In the data that follows, count each line holding the string "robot"; answer with the number only.

*** Input material ***

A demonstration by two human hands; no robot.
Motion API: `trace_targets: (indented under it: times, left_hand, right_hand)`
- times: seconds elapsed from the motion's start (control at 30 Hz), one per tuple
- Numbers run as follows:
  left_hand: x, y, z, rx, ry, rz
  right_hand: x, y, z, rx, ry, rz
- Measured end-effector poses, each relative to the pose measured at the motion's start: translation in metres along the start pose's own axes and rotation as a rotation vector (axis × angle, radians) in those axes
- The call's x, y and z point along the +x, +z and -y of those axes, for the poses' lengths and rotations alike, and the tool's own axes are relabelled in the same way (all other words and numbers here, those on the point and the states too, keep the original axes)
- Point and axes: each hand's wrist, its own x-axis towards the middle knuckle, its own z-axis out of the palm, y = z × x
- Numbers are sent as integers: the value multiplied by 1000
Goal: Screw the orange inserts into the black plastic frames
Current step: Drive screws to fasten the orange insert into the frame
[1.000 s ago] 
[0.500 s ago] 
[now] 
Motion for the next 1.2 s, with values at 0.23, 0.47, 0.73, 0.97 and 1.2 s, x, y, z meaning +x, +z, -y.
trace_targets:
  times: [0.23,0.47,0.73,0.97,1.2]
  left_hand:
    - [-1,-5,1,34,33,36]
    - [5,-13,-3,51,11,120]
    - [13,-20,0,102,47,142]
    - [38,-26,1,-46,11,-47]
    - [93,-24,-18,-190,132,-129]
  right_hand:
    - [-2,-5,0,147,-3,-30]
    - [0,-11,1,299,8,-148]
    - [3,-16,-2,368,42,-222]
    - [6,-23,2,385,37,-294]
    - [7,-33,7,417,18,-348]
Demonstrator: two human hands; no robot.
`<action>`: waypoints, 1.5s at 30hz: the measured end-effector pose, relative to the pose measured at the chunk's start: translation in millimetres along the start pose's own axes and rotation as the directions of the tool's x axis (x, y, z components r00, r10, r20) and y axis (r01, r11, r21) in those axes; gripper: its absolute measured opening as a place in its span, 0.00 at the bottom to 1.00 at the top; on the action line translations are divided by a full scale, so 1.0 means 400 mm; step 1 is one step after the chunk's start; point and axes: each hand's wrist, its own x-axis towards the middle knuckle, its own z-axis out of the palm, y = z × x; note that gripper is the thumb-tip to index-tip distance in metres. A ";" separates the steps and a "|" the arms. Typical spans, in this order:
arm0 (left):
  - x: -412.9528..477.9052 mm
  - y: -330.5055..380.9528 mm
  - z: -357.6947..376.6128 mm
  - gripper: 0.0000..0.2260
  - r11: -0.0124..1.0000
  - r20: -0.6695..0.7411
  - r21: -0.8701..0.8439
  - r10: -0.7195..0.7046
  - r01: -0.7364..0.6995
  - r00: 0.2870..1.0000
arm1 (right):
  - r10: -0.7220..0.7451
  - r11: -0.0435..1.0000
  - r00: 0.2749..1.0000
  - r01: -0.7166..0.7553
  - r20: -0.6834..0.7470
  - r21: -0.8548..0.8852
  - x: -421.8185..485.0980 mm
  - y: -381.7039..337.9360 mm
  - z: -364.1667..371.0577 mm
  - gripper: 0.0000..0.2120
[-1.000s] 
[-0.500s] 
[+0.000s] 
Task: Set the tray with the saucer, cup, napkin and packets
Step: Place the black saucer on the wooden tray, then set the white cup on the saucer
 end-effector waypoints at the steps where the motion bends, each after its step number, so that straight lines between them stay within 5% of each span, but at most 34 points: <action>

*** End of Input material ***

● Response to this exercise:
2